Stored records:
-- -- --
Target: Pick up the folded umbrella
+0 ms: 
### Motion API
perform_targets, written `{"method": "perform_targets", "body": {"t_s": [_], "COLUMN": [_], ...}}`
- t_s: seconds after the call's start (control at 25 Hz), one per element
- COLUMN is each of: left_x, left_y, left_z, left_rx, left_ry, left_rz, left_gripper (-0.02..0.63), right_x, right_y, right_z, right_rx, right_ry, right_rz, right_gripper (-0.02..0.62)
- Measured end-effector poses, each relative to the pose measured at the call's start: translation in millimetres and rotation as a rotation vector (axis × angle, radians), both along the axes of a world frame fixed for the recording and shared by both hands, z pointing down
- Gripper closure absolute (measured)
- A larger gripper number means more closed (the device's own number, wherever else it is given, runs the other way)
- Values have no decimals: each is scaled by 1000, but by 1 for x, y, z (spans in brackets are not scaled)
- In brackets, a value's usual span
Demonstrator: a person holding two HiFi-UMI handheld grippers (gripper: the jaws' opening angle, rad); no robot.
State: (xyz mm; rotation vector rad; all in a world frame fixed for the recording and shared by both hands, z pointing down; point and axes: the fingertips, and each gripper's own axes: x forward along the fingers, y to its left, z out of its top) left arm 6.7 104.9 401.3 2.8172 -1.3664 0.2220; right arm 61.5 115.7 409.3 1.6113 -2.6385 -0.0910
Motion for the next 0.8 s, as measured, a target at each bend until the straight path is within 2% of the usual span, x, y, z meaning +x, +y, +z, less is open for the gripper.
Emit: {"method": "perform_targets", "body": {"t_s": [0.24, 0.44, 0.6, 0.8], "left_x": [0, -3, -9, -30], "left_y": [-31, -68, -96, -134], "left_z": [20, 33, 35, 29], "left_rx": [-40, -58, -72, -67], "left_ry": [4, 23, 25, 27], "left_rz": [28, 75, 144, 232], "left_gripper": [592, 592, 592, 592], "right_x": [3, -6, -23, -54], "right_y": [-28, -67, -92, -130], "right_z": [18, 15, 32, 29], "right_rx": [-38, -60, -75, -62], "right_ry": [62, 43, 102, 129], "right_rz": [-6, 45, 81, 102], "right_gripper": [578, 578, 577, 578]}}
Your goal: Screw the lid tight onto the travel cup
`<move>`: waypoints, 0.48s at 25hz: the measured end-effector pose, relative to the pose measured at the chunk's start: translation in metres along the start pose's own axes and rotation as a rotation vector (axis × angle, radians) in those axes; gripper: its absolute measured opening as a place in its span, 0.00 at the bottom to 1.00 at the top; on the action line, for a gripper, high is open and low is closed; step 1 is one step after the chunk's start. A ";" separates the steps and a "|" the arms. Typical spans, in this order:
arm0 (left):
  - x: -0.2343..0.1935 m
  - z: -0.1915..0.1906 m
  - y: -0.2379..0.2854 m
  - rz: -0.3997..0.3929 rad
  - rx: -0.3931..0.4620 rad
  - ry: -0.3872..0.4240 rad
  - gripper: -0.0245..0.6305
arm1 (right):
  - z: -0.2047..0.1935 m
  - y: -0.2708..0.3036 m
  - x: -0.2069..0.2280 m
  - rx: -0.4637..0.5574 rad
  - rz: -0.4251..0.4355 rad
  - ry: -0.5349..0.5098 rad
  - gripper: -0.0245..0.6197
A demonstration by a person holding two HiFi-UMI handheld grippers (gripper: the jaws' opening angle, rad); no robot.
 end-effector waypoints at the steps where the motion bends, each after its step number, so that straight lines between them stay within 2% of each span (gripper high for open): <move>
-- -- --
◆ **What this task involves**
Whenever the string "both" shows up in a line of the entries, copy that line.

◆ **Solution for this exercise**
- Measured end-effector poses, each relative to the pose measured at the call's start: translation in millimetres and rotation as a rotation vector (axis × angle, radians), both along the axes of a world frame fixed for the recording and shared by both hands, z pointing down
State: (xyz mm; rotation vector rad; all in a world frame fixed for the recording and shared by both hands, z pointing down; point and axes: the fingertips, and each gripper's own axes: x forward along the fingers, y to its left, z out of its top) left arm 6.7 104.9 401.3 2.8172 -1.3664 0.2220; right arm 61.5 115.7 409.3 1.6113 -2.6385 -0.0910

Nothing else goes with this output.